2011年11月1日のNHK総合『視点・論点』において
共著者の長田弘先生が自らの考えを述べておられた。
現代の大人は一日を多様に細分化して,1時間,1分,1秒を
できるだけ効率的に消費することを求められており,
大きく連続した時間として1日を見通す,見晴かすことがない。
一日を窮屈に過ごし,見通しのない生き方をしているので
毎日が退屈で平凡な日々の繰り返しと感じるかもしれない。
しかし,朝が明けて,日が高くなり,やがて日が暮れていく,
そのようにつながって,だんだんと変っていく一日は,
ありふれた奇跡とも言うべき,かけがえのない一日である。
そのことを私たちに今さらながらに思い出させたのは
今年の東日本の大震災であった。
大人とちがって,子どもは一日をあたかも人生のように
生きている。
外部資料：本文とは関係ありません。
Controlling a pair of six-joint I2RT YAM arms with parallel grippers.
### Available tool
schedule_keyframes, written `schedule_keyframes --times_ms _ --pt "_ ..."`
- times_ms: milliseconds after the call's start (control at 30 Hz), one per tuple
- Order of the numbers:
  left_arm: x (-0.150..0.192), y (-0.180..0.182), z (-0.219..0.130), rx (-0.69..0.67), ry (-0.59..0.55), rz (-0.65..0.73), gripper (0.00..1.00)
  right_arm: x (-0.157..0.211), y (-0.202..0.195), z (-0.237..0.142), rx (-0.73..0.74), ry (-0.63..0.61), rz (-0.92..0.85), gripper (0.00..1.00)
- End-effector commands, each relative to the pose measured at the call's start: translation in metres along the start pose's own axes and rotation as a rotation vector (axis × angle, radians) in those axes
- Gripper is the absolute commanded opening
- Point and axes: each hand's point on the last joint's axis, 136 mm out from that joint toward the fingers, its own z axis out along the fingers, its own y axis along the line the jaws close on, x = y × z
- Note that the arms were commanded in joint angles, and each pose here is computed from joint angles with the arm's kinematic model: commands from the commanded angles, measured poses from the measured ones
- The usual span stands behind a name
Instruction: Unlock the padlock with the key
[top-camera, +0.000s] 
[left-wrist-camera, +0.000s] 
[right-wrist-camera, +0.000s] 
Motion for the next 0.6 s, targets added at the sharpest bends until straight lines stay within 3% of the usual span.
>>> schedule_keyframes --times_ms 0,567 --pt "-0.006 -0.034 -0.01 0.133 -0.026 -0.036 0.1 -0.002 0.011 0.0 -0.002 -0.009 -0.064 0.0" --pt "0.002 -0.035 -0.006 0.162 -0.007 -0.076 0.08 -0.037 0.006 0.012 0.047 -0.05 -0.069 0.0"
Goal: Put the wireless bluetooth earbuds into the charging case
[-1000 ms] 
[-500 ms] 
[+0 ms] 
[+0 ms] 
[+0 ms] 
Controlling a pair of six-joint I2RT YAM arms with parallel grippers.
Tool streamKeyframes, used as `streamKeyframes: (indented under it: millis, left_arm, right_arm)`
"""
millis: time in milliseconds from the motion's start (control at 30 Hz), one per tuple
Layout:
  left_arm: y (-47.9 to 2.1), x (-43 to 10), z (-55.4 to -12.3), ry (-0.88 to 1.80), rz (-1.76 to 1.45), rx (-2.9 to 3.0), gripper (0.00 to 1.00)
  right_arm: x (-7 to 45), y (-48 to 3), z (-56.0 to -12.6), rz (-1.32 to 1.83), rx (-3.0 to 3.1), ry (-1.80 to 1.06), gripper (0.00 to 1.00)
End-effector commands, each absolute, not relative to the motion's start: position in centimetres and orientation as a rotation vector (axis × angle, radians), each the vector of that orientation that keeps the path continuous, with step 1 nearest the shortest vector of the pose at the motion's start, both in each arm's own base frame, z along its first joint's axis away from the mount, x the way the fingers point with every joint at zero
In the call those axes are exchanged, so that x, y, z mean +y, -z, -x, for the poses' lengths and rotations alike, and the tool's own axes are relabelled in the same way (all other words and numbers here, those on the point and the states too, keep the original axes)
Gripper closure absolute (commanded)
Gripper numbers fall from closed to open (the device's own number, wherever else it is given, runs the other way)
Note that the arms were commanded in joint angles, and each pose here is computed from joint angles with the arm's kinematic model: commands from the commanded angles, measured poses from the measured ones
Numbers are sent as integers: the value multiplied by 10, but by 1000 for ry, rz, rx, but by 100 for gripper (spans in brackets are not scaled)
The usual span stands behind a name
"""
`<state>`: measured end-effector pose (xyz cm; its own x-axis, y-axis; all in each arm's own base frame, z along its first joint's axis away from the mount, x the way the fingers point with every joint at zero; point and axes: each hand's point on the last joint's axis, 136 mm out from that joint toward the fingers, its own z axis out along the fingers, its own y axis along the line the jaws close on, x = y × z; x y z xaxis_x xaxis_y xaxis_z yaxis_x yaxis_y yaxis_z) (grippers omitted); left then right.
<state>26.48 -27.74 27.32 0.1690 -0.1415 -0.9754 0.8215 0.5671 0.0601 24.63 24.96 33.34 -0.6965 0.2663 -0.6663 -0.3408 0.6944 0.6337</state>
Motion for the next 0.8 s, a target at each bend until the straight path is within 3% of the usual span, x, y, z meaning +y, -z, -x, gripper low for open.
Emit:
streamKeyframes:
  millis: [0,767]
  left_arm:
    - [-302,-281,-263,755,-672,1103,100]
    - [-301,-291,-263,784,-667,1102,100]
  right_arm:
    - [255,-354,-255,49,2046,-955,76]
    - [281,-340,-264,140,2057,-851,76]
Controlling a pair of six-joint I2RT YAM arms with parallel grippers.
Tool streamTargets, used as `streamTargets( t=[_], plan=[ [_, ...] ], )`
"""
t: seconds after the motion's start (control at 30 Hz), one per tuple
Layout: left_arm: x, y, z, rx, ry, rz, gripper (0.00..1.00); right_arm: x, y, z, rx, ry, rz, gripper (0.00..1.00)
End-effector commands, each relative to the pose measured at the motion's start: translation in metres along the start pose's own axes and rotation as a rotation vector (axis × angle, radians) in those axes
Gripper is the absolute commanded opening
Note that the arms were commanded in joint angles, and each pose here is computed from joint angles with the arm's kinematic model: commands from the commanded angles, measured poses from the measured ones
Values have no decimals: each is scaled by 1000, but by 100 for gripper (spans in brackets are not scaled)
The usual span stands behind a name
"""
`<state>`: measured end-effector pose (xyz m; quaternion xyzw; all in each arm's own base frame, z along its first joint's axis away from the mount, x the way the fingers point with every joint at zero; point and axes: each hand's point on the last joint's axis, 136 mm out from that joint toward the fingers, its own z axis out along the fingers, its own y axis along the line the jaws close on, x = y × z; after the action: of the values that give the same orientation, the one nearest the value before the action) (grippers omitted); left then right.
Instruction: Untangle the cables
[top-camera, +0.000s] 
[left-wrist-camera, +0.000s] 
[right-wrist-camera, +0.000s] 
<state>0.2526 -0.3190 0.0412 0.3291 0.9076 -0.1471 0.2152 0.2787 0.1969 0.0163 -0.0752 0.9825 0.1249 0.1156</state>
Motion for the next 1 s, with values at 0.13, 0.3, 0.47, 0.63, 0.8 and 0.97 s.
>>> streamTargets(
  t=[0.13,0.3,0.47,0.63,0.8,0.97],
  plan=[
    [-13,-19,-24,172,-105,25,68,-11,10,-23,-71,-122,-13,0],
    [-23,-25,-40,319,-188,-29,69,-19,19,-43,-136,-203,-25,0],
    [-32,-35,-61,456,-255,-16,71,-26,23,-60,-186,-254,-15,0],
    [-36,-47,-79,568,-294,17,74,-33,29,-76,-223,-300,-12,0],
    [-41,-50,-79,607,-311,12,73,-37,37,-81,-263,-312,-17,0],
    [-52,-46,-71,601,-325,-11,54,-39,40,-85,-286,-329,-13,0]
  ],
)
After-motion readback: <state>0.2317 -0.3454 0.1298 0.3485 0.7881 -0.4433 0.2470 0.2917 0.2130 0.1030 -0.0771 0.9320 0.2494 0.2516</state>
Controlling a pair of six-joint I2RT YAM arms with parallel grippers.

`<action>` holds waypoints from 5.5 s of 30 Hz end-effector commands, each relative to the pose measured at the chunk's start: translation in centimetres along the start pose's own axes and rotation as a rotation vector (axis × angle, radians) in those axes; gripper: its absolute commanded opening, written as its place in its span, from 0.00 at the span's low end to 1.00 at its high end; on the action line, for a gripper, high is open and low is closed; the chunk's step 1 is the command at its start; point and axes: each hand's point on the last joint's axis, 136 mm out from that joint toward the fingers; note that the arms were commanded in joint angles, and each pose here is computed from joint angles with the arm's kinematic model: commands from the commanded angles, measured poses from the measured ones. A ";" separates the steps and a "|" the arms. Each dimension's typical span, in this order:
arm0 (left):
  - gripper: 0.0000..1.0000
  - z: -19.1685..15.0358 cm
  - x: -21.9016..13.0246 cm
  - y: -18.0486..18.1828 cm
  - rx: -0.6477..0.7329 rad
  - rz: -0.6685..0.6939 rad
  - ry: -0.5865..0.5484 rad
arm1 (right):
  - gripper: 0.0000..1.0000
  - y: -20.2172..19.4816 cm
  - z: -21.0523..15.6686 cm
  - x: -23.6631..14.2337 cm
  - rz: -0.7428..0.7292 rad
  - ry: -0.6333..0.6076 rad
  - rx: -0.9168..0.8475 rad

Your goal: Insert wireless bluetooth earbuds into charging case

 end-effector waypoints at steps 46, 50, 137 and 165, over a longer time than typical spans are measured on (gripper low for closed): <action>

大人もそのように一日を見つめて,一日の
時間を豊かにしていくような生き方の姿勢を身につける
ことから始めることが今求められているのではないか。
以上が放送内容の要旨である。
恥ずかしながら,私は「見晴かす」という言葉を初めて知った。
長田先生も,一日を見通す,見渡す,見晴かす習慣が失われる
と同時に,それらの言葉じたい忘れられつつあると嘆いている。
もちろん,このような目線を遠くにおいた,ゆっくりとした
生き方を実践したくても現実には難しい人のほうが多いだろう。
しかし,大きな連続としての一日を見つめることの大切さを,
私たちはこの絵本から「だんだん」思い出していきたい。